La niña lo observó gravemente y después torció impúdicamente la mirada.
—Escúchame bien, señorita —le ordenó—. Hablo en serio.
—Debéis pedírselo, Sparhawk —le aconsejó Sephrenia—. No intentéis imponérselo.
—Por favor, Flauta —imploró—. ¿Serás tan amable de quedarte aquí?
La pequeña sonrió dulcemente y, tras unir las manos, esbozó una reverencia.
—¿Veis lo fácil que resulta? —indicó Sephrenia.
—Ya que tenemos tiempo suficiente, os prepararé algo de comer —anunció Perraine mientras se ponía en pie.
—¿Sabéis que tenéis todas las botellas agujereadas, sir Perraine? —observó Kurik, a la vez que señalaba las vasijas prendidas de las vigas.
—Sí —respondió Perraine—. A pesar de que ensucian el suelo, ayudan a refrescar el ambiente. —Se acercó al hogar y, con ayuda de pedernal, eslabón y yesca, encendió una pequeña hoguera que alimentó con ramitas y retorcidos troncos de arbustos del desierto. A continuación, puso una olla al fuego, tomó una sartén y, tras verter aceite en ella, la depositó sobre las brasas. Cuando el aceite comenzó a humear, echó varios trozos de carne en el recipiente—. Siento no poder ofreceros más que cordero —se disculpó—. No esperaba ninguna visita. —Sazonó abundantemente la carne con especias para mitigar su aroma y luego llevó los platos a la mesa. Regresó junto a la chimenea y abrió una vasija de barro, de donde tomó una pizca de té que tiró en una taza. Después abocó en ella la olla de agua caliente—. Para vos, pequeña madre —declaró, presentándole la taza con un florido ademán.

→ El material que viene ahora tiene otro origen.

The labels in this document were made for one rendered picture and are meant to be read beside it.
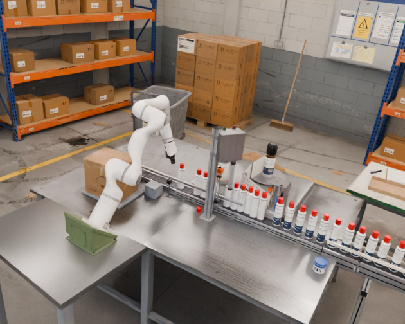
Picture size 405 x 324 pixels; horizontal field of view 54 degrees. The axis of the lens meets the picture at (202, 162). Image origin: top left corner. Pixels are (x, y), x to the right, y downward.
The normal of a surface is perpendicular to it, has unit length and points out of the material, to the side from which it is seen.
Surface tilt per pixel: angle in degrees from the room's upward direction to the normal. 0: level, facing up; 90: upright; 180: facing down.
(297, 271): 0
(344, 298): 0
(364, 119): 90
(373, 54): 90
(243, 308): 1
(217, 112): 89
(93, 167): 90
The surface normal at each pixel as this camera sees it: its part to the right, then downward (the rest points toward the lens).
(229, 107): -0.51, 0.35
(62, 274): 0.08, -0.89
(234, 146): 0.40, 0.44
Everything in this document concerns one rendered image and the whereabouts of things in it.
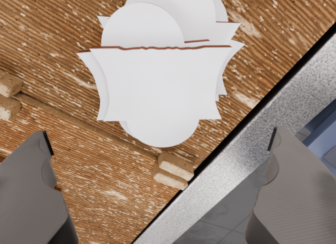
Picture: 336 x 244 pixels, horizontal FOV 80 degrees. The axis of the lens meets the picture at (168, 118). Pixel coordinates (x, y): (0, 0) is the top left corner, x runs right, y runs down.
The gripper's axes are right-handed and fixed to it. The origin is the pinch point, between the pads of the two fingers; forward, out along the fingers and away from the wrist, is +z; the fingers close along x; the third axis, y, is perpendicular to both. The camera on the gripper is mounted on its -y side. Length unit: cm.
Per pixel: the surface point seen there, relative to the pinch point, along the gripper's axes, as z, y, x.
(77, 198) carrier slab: 14.1, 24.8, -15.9
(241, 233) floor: 108, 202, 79
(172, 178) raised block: 11.6, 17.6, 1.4
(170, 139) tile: 6.1, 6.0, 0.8
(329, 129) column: 20.8, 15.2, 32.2
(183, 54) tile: 6.1, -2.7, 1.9
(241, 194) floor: 108, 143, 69
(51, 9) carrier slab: 14.1, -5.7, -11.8
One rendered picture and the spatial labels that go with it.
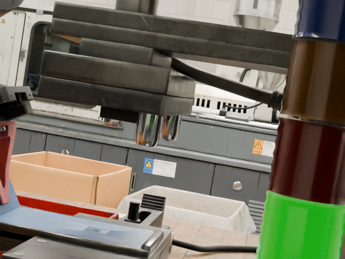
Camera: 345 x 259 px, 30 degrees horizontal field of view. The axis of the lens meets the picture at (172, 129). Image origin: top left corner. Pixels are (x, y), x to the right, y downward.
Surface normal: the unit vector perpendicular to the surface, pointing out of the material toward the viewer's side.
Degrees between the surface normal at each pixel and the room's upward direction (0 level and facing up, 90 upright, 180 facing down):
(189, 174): 90
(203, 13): 90
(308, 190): 104
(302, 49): 76
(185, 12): 90
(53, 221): 1
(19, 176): 89
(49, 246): 0
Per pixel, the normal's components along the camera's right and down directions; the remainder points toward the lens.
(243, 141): -0.21, 0.02
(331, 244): 0.56, -0.11
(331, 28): -0.37, 0.24
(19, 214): 0.15, -0.99
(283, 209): -0.61, -0.30
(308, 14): -0.84, 0.14
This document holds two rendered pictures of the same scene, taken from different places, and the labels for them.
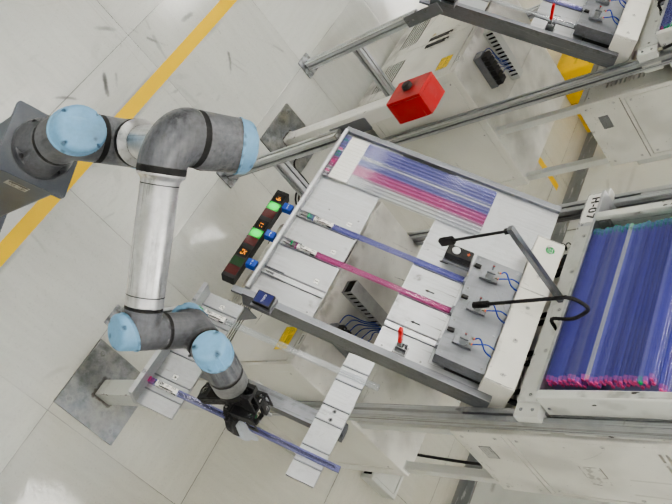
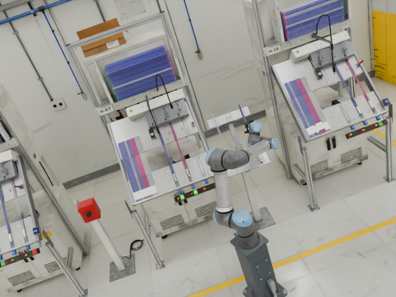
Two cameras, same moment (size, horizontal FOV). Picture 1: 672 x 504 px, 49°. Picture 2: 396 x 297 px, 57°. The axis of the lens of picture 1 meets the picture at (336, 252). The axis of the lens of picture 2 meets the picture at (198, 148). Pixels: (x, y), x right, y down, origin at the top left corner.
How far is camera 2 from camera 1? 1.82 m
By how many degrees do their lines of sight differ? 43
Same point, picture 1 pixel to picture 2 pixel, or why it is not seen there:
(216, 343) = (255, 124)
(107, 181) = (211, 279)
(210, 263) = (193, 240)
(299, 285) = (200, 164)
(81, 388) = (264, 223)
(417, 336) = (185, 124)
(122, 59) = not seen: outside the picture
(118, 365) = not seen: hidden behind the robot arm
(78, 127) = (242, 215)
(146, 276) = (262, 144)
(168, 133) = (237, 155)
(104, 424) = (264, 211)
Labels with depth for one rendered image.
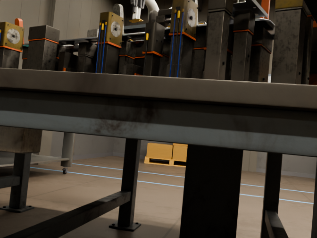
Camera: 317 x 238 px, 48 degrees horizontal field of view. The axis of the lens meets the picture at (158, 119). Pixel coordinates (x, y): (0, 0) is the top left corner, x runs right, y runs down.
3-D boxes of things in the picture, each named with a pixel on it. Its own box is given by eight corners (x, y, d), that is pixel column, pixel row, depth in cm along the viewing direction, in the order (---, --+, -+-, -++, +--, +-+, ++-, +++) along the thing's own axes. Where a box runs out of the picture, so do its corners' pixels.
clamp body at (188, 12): (155, 102, 114) (166, -5, 116) (174, 106, 124) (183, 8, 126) (173, 102, 111) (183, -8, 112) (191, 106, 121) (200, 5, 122)
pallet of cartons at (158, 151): (202, 166, 759) (205, 135, 761) (197, 169, 672) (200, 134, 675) (149, 160, 786) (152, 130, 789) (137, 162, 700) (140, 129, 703)
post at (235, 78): (226, 105, 107) (234, 10, 108) (232, 106, 111) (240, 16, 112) (242, 105, 104) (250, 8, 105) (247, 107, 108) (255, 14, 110)
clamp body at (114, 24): (84, 100, 136) (93, 10, 138) (104, 104, 146) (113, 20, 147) (96, 100, 132) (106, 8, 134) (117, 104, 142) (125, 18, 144)
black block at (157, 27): (131, 102, 125) (139, 20, 127) (147, 106, 134) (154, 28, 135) (143, 103, 123) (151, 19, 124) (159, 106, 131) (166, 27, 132)
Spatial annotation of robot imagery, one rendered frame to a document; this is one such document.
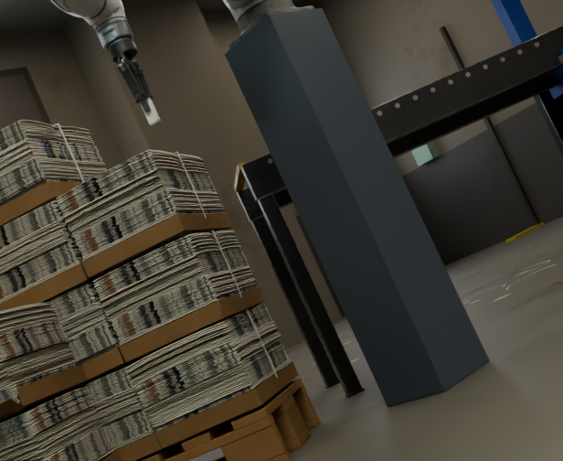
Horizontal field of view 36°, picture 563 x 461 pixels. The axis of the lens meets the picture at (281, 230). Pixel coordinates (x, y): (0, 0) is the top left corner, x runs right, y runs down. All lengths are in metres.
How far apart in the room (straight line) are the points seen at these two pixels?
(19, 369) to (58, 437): 0.18
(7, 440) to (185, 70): 6.12
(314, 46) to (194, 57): 5.84
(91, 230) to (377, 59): 7.65
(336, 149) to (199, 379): 0.65
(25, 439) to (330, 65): 1.15
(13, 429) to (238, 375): 0.52
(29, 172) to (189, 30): 5.94
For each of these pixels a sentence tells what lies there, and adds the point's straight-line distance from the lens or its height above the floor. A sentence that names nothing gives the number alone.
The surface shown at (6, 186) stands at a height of 0.92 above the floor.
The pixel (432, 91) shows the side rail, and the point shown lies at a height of 0.77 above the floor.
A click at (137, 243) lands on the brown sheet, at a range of 2.14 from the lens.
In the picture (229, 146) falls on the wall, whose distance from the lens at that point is 7.75.
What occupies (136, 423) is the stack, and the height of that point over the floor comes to 0.23.
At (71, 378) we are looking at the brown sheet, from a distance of 2.17.
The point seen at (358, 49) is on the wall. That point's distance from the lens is 9.80.
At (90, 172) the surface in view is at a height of 0.91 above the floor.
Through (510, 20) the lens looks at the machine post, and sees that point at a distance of 3.78.
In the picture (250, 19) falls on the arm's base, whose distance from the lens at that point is 2.23.
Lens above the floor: 0.34
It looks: 5 degrees up
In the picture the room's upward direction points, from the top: 25 degrees counter-clockwise
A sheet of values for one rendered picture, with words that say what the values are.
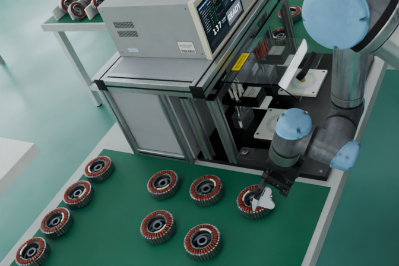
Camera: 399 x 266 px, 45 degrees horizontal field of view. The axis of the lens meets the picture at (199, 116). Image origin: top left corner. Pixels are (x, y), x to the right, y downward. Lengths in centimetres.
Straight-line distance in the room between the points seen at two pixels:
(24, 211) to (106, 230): 160
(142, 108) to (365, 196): 125
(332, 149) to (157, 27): 73
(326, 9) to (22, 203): 274
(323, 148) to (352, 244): 124
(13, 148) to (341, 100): 87
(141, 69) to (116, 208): 49
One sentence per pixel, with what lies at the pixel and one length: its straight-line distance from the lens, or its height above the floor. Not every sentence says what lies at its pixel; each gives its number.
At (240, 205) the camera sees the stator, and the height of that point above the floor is 79.
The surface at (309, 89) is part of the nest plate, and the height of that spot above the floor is 78.
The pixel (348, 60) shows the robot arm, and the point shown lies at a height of 129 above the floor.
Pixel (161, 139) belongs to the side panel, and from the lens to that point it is 177.
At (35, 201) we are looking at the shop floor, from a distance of 326.
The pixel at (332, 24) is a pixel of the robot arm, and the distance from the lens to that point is 85.
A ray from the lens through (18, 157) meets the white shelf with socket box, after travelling 139.
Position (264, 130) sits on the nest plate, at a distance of 173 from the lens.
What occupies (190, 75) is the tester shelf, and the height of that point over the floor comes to 111.
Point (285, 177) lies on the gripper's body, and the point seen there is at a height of 99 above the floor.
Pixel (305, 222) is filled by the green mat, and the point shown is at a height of 75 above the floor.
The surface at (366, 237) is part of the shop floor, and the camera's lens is 235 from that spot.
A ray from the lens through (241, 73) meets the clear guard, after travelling 153.
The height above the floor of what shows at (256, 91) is 92.
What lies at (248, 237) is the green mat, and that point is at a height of 75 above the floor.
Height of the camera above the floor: 192
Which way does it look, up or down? 37 degrees down
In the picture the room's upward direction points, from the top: 22 degrees counter-clockwise

—¡Qué detalle más encantador! —agradeció la mujer—. Sois muy gentil, Perraine.
—Mi vida está consagrada al servicio del prójimo —sentenció con grandilocuencia. Llevó higos frescos y una porción de queso a la mesa y, después, situó la humeante sartén en el centro.
—Os habéis equivocado de oficio, amigo mío —le comunicó Sparhawk.
—Hace mucho tiempo que aprendí a cocinar para mí. Podría pagar a un criado, pero no me fío de los desconocidos. —Se sentó—. Tened mucho cuidado ahí afuera, Sparhawk —le previno cuando se disponían a comer—. Los seguidores de Arasham tienen serrín en el cerebro y están obsesionados con la idea de atrapar a alguien que cometa alguna infracción, por insignificante que sea. Arasham predica todas las tardes, después de la caída del sol, y, de algún modo, siempre logra inventar una nueva prohibición.